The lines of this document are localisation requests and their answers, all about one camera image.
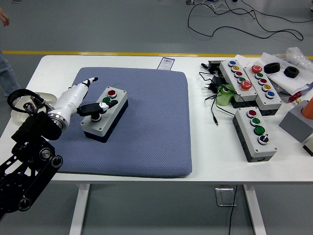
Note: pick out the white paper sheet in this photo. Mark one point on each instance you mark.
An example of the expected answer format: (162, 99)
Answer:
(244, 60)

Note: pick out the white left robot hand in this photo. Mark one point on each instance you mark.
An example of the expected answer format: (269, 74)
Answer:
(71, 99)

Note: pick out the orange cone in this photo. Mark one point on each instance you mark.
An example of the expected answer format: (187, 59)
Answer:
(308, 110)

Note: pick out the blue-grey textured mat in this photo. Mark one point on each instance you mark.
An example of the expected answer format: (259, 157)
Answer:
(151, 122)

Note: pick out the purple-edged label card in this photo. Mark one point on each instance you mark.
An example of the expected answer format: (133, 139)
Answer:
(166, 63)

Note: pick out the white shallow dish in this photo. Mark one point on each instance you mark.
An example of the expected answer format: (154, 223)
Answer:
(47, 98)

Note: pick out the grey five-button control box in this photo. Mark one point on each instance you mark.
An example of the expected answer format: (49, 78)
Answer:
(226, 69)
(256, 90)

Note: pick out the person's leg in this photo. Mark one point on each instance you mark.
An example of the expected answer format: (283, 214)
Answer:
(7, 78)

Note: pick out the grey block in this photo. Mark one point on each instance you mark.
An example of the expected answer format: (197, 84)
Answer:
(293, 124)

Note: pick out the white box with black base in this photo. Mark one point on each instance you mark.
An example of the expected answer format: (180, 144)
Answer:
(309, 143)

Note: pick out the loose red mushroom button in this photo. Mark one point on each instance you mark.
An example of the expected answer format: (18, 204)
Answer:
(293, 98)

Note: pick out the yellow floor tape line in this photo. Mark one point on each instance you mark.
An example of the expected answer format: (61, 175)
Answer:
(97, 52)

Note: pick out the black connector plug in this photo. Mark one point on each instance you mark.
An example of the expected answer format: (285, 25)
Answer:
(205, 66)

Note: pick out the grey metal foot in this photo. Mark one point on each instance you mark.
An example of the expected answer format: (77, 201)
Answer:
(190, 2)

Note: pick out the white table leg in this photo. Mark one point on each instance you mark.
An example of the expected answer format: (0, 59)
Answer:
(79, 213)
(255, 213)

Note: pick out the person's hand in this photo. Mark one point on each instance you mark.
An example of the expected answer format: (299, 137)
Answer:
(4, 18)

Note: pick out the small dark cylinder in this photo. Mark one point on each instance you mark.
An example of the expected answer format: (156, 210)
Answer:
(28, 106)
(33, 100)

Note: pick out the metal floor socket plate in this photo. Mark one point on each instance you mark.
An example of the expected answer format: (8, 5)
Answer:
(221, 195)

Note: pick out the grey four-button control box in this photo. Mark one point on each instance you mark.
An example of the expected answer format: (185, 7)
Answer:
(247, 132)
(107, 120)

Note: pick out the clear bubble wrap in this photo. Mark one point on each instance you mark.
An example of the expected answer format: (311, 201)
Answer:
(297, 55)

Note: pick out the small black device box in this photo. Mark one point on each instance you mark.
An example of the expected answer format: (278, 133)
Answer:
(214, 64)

§

Write the entries out again word for word. Omit all pictures from them.

The lines of this document are localisation requests and their answers, all about one camera image.
Note: pick out the white paper sheet in this photo. Mark one point on each instance you mark.
An example of the expected answer format: (162, 99)
Answer:
(244, 60)

Note: pick out the white left robot hand in this photo. Mark one point on each instance you mark.
An example of the expected answer format: (269, 74)
Answer:
(71, 99)

Note: pick out the orange cone in this photo. Mark one point on each instance you mark.
An example of the expected answer format: (187, 59)
Answer:
(308, 110)

Note: pick out the blue-grey textured mat in this photo. Mark one point on each instance you mark.
An example of the expected answer format: (259, 157)
Answer:
(151, 122)

Note: pick out the purple-edged label card in this photo. Mark one point on each instance you mark.
An example of the expected answer format: (133, 139)
Answer:
(166, 63)

Note: pick out the white shallow dish in this photo. Mark one point on each instance you mark.
An example of the expected answer format: (154, 223)
Answer:
(47, 98)

Note: pick out the grey five-button control box in this photo. Mark one point on each instance you mark.
An example of the expected answer format: (49, 78)
Answer:
(226, 69)
(256, 90)

Note: pick out the person's leg in this photo. Mark one point on each instance you mark.
An example of the expected answer format: (283, 214)
Answer:
(7, 78)

Note: pick out the grey block in this photo. Mark one point on each instance you mark.
An example of the expected answer format: (197, 84)
Answer:
(293, 124)

Note: pick out the white box with black base in this photo. Mark one point on each instance you mark.
An example of the expected answer format: (180, 144)
Answer:
(309, 143)

Note: pick out the loose red mushroom button in this photo. Mark one point on each instance you mark.
An example of the expected answer format: (18, 204)
Answer:
(293, 98)

Note: pick out the yellow floor tape line in this photo. Mark one point on each instance you mark.
An example of the expected answer format: (61, 175)
Answer:
(97, 52)

Note: pick out the black connector plug in this photo. Mark one point on each instance you mark.
An example of the expected answer format: (285, 25)
Answer:
(205, 66)

Note: pick out the grey metal foot in this photo. Mark one point on each instance you mark.
An example of the expected answer format: (77, 201)
Answer:
(190, 2)

Note: pick out the white table leg in this photo. Mark one point on each instance you mark.
An example of the expected answer format: (0, 59)
Answer:
(79, 213)
(255, 213)

Note: pick out the person's hand in this photo. Mark one point on each instance you mark.
An example of the expected answer format: (299, 137)
Answer:
(4, 18)

Note: pick out the small dark cylinder in this photo. Mark one point on each instance you mark.
An example of the expected answer format: (156, 210)
Answer:
(28, 106)
(33, 100)

Note: pick out the metal floor socket plate in this photo. Mark one point on each instance you mark.
An example of the expected answer format: (8, 5)
Answer:
(221, 195)

Note: pick out the grey four-button control box in this photo. Mark one point on each instance you mark.
An example of the expected answer format: (185, 7)
Answer:
(247, 132)
(107, 120)

Note: pick out the clear bubble wrap in this photo. Mark one point on each instance you mark.
An example of the expected answer format: (311, 201)
Answer:
(297, 55)

Note: pick out the small black device box in this photo. Mark one point on each instance you mark.
An example of the expected answer format: (278, 133)
Answer:
(214, 64)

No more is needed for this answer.